Wieder nickte Monica. „Wahrscheinlich sollte ich das tun. Aber...“ Sie brach ab, dachte kurz nach und fing dann neu an: „Ich habe Angst, ihn nach all der Zeit wiederzusehen. Würdest du... Ich meine, könntest du dir vorstellen mitzukommen? Ich weiß, ich muss allein mit ihm sprechen, aber ich denke ich würde mich besser fühlen, wenn du in der Nähe wärst. Wir könnten uns irgendwo draußen treffen, in den Feldern. Ich glaube nicht, dass ich ihm gegenübersitzen und in die Augen sehen möchte.“
Sarah nickte. Wenn es Monica ein Gefühl der Sicherheit gab, würde sie sogar von Weitem zusehen, wie ihr Leben auseinanderbrach. Ihr kam in den Sinn, was Monica vorhin über ihre Gefühle zu Dana Scully gesagt hatte: Ich hätte für sie alles getan, auch entgegen jeder Vernunft. Das klang auf skurrile Weise vertraut. Sarah unterdrückte ein bitteres Auflachen und zwang sich, Monicas Frage zu beantworten: „Wenn du möchtest, komme ich natürlich mit. Soll ich Doggett anrufen oder willst du das selbst tun?“
Ein dankbarer Blick von Monica traf sie. „Würdest du?“
„Klar.

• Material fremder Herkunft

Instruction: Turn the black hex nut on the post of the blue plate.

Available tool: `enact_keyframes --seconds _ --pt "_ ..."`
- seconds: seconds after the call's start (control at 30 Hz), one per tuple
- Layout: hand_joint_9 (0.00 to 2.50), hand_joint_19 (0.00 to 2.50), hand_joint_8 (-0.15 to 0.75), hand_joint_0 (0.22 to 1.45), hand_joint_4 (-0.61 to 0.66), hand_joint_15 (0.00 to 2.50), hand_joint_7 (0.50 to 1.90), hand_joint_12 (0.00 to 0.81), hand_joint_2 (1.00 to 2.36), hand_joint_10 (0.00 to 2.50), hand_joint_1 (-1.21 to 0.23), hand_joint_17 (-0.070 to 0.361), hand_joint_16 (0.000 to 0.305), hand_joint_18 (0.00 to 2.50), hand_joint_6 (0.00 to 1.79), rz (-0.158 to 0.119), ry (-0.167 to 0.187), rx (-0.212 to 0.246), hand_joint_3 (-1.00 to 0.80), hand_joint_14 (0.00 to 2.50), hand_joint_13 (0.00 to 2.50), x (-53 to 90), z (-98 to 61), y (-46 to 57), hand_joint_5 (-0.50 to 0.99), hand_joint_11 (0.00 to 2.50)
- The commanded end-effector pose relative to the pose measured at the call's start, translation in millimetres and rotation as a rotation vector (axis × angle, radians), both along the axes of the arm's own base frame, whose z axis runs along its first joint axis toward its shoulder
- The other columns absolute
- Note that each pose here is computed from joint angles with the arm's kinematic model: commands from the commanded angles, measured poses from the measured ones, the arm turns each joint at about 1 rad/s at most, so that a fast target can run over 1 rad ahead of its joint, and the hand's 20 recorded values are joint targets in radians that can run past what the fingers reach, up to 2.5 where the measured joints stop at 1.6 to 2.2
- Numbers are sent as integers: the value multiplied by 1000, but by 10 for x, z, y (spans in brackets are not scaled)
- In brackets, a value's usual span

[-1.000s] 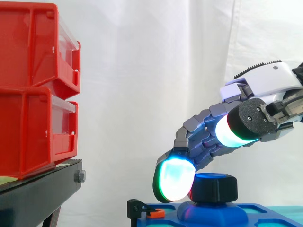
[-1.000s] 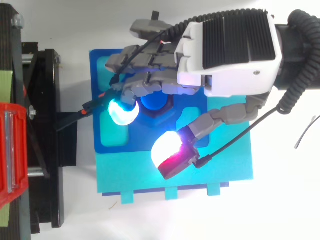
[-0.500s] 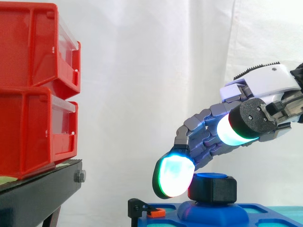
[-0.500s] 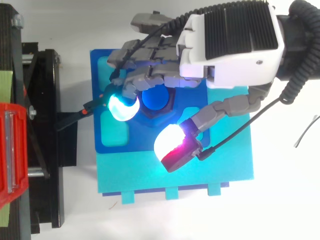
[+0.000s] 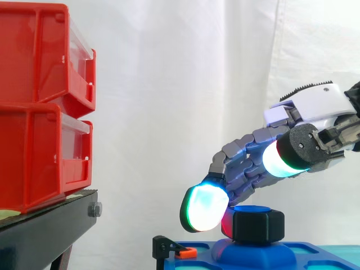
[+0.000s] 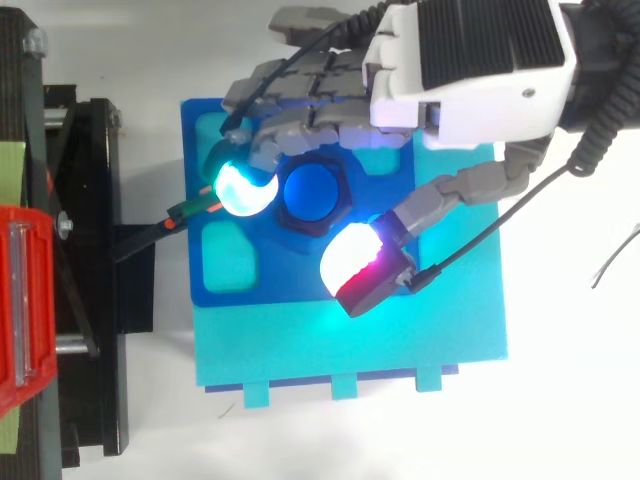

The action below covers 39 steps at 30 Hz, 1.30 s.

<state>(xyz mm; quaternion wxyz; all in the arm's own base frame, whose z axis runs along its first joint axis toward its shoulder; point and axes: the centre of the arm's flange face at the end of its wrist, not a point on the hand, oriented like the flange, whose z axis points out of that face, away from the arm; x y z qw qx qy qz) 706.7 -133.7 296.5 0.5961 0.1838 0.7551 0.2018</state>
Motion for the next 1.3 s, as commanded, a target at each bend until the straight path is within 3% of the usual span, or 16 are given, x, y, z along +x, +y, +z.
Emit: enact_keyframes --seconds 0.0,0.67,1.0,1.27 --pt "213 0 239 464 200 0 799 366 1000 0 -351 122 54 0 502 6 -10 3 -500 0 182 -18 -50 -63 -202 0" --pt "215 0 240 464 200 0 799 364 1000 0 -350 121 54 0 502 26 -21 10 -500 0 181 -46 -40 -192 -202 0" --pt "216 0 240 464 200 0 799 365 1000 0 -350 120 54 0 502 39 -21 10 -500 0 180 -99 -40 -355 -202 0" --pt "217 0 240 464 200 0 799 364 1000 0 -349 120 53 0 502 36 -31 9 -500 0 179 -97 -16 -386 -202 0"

Was hältst du davon, wenn ihr euch gleich morgen trefft? Dann musst du nicht so lange mit der Ungewissheit leben.“ Und ich auch nicht, fügte sie in Gedanken hinzu. „Ich könnte die Praxis für den Nachmittag schließen; einer meiner Kollegen übernimmt sicher meine Notfälle. Du hast sowieso den Nachmittag frei. Was meinst du?“
„Ich weiß nicht. Wahrscheinlich wäre es das Beste“, stimmte Monica zu, bevor sie sich wieder an Sarahs Hals kuschelte. Wie auf ein unausgesprochenes Abkommen hin sprach keine von beiden mehr, und sie verbrachten den Rest der Nacht schweigend zwischen Schlafen und Kuscheln auf der Couch, die ihnen zur letzten Zuflucht vor der sie zu schnell einholenden Realität geworden war.